# TASK
Copy out, exactly and with nothing else, the stretch of lines that starts at the line containing "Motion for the" and finishes at the end of the data.

---*---

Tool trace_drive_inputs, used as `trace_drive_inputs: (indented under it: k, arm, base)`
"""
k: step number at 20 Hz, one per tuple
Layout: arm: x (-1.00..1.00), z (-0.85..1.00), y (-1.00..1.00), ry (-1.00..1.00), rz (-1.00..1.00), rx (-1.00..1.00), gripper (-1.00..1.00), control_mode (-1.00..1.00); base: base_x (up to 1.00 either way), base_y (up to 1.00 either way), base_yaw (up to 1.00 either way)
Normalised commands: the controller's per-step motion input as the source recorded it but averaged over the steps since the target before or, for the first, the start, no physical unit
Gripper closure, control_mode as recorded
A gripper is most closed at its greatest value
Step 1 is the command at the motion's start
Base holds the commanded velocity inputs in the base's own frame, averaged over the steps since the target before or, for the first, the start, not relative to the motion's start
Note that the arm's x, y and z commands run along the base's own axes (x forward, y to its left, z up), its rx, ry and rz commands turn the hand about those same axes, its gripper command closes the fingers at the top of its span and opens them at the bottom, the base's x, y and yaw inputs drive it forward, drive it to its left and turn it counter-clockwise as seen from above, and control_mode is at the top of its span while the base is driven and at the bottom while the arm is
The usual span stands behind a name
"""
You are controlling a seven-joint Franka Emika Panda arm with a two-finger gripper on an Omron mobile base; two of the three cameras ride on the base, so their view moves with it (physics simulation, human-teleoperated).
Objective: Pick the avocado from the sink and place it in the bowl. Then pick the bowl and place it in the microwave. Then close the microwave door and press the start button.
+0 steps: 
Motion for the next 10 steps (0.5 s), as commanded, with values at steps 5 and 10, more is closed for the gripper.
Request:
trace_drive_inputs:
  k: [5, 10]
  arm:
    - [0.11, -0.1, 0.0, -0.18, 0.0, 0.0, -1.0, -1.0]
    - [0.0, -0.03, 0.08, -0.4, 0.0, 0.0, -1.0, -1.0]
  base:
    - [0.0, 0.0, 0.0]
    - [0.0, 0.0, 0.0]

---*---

# FINISHED TASK
Motion for the next 10 steps (0.5 s), as commanded, with values at steps 5 and 10, more is closed for the gripper.
Request:
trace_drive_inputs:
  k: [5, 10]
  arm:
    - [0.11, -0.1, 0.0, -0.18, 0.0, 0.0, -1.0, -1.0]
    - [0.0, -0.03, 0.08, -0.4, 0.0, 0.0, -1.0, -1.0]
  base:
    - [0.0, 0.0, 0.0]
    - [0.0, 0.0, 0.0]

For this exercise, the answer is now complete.